Hangbok Choi, Ho Jin Ryu, Gyuhong Roh, Chang Joon Jeong, Chang Je Park, Kee Chan Song, Jung Won Lee, Myung Seung Yang
Nuclear Technology | Volume 157 | Number 1 | January 2007 | Pages 1-17
Technical Paper | Fission Reactors | doi.org/10.13182/NT07-A3798
Articles are hosted by Taylor and Francis Online.

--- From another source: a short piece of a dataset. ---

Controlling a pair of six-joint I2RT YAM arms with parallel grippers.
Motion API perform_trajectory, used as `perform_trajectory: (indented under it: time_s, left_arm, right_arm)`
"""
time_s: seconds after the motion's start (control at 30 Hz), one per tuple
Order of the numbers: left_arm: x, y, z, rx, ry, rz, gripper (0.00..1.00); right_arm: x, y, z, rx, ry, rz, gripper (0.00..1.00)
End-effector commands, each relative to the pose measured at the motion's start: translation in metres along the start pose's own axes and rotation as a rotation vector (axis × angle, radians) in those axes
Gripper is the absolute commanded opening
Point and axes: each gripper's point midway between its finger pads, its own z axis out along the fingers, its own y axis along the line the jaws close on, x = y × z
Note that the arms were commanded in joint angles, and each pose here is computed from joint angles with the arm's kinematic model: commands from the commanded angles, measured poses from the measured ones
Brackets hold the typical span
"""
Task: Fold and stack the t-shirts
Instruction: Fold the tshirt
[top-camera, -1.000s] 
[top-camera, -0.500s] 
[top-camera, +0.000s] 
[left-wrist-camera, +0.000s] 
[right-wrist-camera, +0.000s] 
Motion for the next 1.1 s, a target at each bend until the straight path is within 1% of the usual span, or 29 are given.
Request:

This study describes the mechanical compatibility of the direct use of spent pressurized water reactor fuel in Canada deuterium uranium (CANDU) reactors (DUPIC) fuel when it is loaded into a CANDU reactor. The mechanical compatibility can be assessed for the fuel management, primary heat transport system, fuel channel, and fuel handling system in the reactor core by both experimental and analytic methods. Because the physical dimensions of the DUPIC fuel bundle adopt the CANDU flexible (CANFLEX) fuel bundle design, which has already been demonstrated for a commercial use in CANDU reactors, the experimental compatibility analyses focused on the generation of material property data and the irradiation tests of the DUPIC fuel, which are used for the computational analysis. The intermediate results of the mechanical compatibility analysis have shown that the integrity of the DUPIC fuel is mostly maintained under the high-power and high-burnup conditions even though some material properties, such as the thermal conductivity, are a little lower compared to the uranium fuel. However, it is required that the current DUPIC fuel design be changed slightly to accommodate the high internal pressure of the fuel element. It is also strongly recommended that more irradiation tests of the DUPIC fuel be performed to accumulate a database for the demonstration of the DUPIC fuel performance in the CANDU reactor.